#### Problem statement:
Starting with the line that contains "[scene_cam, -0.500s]", give again exactly and only each line through the end of the records; include the last line and exclude pictures.

BEGIN

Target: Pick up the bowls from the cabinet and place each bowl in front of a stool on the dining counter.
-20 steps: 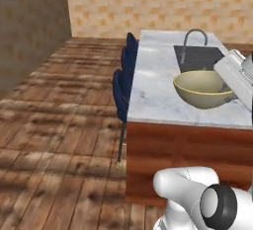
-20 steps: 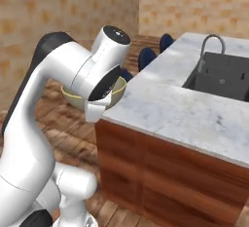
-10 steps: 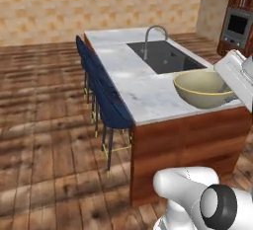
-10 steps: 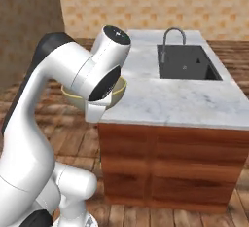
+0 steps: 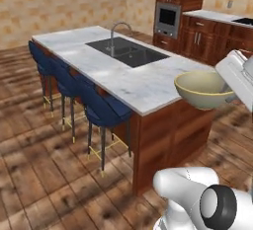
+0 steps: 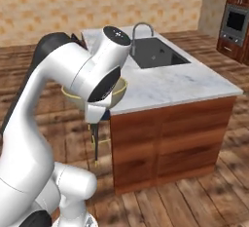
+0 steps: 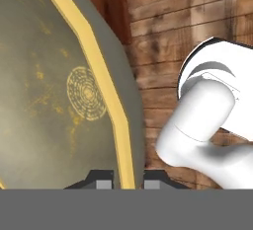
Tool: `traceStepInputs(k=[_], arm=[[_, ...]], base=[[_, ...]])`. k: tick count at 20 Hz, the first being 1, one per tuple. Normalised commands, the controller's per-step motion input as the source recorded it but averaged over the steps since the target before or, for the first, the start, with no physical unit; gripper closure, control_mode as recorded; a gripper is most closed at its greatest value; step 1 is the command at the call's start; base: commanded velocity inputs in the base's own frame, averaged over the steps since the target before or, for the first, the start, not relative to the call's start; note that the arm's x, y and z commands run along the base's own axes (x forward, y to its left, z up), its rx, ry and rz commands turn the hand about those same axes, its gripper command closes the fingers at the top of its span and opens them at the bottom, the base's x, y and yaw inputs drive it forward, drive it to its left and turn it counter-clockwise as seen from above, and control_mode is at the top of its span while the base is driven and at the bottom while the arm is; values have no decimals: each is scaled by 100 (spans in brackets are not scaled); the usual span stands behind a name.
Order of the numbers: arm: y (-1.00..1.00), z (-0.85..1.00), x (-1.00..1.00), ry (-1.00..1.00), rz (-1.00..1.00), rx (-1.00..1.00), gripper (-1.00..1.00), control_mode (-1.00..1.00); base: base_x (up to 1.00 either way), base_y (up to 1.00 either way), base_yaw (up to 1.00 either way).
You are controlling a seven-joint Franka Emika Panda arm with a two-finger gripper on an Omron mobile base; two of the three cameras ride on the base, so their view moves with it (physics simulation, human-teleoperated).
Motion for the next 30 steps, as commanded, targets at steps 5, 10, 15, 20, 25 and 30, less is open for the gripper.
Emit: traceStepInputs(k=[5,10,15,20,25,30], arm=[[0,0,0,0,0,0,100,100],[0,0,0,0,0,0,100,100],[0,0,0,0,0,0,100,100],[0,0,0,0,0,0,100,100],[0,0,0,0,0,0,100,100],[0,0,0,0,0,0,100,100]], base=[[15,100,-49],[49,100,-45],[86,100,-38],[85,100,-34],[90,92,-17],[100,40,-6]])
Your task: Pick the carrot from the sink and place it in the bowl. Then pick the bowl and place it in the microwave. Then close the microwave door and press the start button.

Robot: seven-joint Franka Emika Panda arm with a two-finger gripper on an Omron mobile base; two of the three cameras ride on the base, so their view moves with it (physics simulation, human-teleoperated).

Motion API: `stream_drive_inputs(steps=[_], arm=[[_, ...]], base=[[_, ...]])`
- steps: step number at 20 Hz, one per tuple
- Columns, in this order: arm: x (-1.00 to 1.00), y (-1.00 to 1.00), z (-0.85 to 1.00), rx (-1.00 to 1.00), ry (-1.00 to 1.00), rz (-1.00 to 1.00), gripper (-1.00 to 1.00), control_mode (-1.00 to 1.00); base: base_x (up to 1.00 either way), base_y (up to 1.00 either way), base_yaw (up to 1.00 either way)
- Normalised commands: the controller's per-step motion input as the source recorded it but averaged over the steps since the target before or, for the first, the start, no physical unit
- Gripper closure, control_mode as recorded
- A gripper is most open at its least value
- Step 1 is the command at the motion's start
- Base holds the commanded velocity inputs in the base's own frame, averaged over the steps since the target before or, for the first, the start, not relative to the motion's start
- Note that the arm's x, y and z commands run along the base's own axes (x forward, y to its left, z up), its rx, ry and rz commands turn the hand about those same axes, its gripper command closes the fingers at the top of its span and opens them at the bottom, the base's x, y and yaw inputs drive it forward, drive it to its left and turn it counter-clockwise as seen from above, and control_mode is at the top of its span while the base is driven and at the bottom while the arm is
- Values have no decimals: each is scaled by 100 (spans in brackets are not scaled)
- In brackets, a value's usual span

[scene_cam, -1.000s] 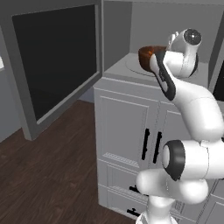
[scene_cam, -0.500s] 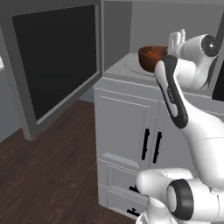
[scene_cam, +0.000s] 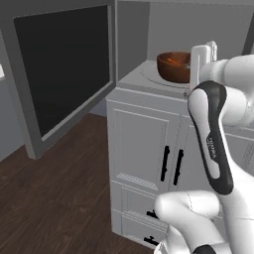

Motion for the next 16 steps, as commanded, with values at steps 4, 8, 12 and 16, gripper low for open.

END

#### Output below:
[scene_cam, -0.500s] 
[scene_cam, +0.000s] 

Motion for the next 16 steps, as commanded, with values at steps 4, 8, 12 and 16, gripper low for open.

The response to this exercise is now complete.